Either method can be used independently or in combination with each other, and this depends on the objectives of the surveillance.

11.6 Metadata

This is one of the most critical points in surveillance: good data is completely useless without good metadata. For wastewater samples, we critically need the location and date of when the sample was collected. Without these two pieces of information, interpretation of the results is very limited and of no use for public health decisions. In addition, other contextual information should be recorded, such as the wastewater collection procedure and conditions, the flow rates in the treatment plant, the sample preparation protocols used, the sequencing methods, amongst others.

The PHA4GE consortium provide several recommendations for wastewater metadata colection in a standardised way. We highly recommend reading through those recommendations and establishing standards in your institution/lab.

11.7 Summary

Key points
  • Wastewater surveillance involves the monitoring of sewage samples for traces of pathogens or biomarkers, providing complementary information to clinical case data.
  • Pathogen surveillance can be non-targetted (using metagenomics) or targetted to a pathogen of interest (using RT-qPCR or amplicon-based sequencing).
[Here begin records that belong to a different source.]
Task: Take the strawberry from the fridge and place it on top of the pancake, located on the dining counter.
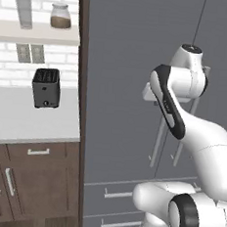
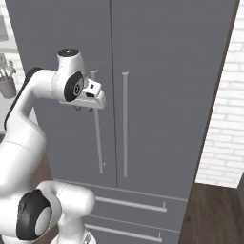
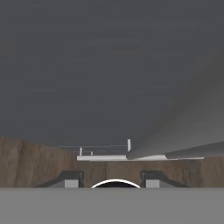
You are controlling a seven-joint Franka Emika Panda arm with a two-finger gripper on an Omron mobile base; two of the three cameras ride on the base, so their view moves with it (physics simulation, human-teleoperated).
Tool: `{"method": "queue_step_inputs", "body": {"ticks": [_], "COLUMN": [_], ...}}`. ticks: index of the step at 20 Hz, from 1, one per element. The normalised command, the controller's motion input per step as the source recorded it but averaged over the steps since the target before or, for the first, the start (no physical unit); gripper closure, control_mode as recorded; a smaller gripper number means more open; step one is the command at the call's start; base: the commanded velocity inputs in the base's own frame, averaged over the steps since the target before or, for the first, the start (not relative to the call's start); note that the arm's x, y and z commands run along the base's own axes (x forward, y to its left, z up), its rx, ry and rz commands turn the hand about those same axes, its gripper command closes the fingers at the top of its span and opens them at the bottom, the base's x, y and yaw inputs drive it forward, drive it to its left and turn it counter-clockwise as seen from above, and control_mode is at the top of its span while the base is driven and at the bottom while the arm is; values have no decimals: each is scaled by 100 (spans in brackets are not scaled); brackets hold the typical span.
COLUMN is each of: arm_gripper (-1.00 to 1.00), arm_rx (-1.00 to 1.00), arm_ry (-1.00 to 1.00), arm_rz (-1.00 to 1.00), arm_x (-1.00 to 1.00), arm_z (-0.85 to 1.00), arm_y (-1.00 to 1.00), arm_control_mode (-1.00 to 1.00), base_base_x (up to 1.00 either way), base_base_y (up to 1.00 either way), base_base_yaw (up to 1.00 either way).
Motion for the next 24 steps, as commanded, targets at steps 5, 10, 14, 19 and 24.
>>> {"method": "queue_step_inputs", "body": {"ticks": [5, 10, 14, 19, 24], "arm_gripper": [-100, -100, -100, -100, -100], "arm_rx": [0, 0, 0, 0, 0], "arm_ry": [0, 0, 0, 0, 0], "arm_rz": [0, 0, 0, 0, 0], "arm_x": [0, 0, 0, 0, 0], "arm_z": [0, 0, 0, 0, 0], "arm_y": [0, 0, 0, 0, 0], "arm_control_mode": [100, 100, 100, 100, 100], "base_base_x": [-16, -29, -2, 0, -8], "base_base_y": [-3, -28, -59, -26, 0], "base_base_yaw": [-2, -4, 0, 0, -1]}}
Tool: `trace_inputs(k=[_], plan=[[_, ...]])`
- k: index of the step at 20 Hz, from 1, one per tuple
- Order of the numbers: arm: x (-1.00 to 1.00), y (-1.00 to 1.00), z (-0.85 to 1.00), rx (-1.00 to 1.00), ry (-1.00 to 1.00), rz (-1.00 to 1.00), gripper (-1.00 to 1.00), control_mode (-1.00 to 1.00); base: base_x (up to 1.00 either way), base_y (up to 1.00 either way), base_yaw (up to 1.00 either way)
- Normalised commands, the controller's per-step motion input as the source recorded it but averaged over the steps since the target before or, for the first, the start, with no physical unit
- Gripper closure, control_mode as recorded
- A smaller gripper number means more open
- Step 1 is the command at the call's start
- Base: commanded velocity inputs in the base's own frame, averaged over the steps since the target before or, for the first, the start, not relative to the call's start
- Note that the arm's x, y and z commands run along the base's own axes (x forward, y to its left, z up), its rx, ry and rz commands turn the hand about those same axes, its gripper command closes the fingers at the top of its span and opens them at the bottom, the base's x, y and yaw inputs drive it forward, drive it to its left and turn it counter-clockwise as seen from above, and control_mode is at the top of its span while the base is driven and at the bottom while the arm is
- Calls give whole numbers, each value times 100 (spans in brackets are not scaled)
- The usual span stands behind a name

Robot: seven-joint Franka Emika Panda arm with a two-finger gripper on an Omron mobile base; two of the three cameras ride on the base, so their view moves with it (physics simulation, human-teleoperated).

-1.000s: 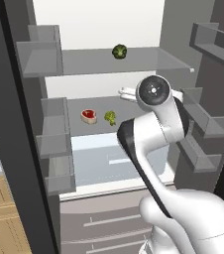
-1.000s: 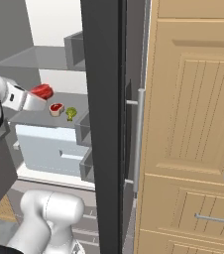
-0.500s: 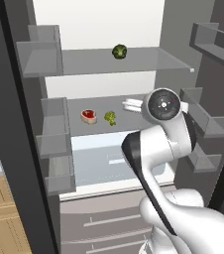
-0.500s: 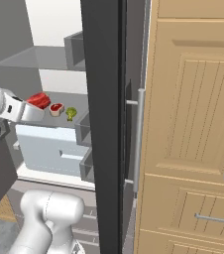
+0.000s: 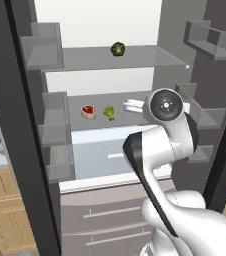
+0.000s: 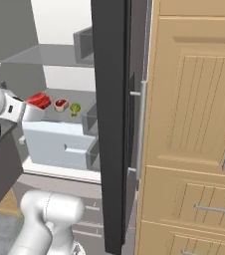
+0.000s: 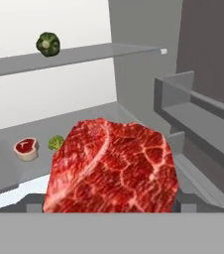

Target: Place one broccoli and one steak in each tupperware on the nearby counter, to pack two identical lunches.

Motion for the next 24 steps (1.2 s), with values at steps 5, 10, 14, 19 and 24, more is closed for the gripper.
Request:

Partially targetted approaches are also possible, such as using kits to enrich for a group of pathogens (e.g. the Respiratory Virus Oligos Panel).
  • Compared to clinical sampling, wastewater surveillance has some advantages, such as a reduced cost and better population coverage, with the possibility of early detection of outbreaks or emerging pathogens/lineages/mutations.
  • Some of the challenges involve very heterogeneous samples, low concentration of pathogenic material and RNA degradation, all of which may affect the downstream results.
  • Sample preparation involves concentration of the genetic material, DNA/RNA extraction, removal of PCR inhibitors, followed by downstream methods such as RT-qPCR or amplicon-based sequencing.
  • RT-qPCR methods allow estimating the prevalence of the virus in the samples, which may correlate with the number of infected individuals in the population. Normalisation of the qPCR results is critical to account for differences between sampling locations and times.
  • Sequencing allows estimating the relative abundance of lineages/strains/genotypes in the sample, as well as investigating mutation frequency.
  • Metadata is critical for interpreation of the results. Details about sampling location, date and time, as well as environmental factors should all be recorded.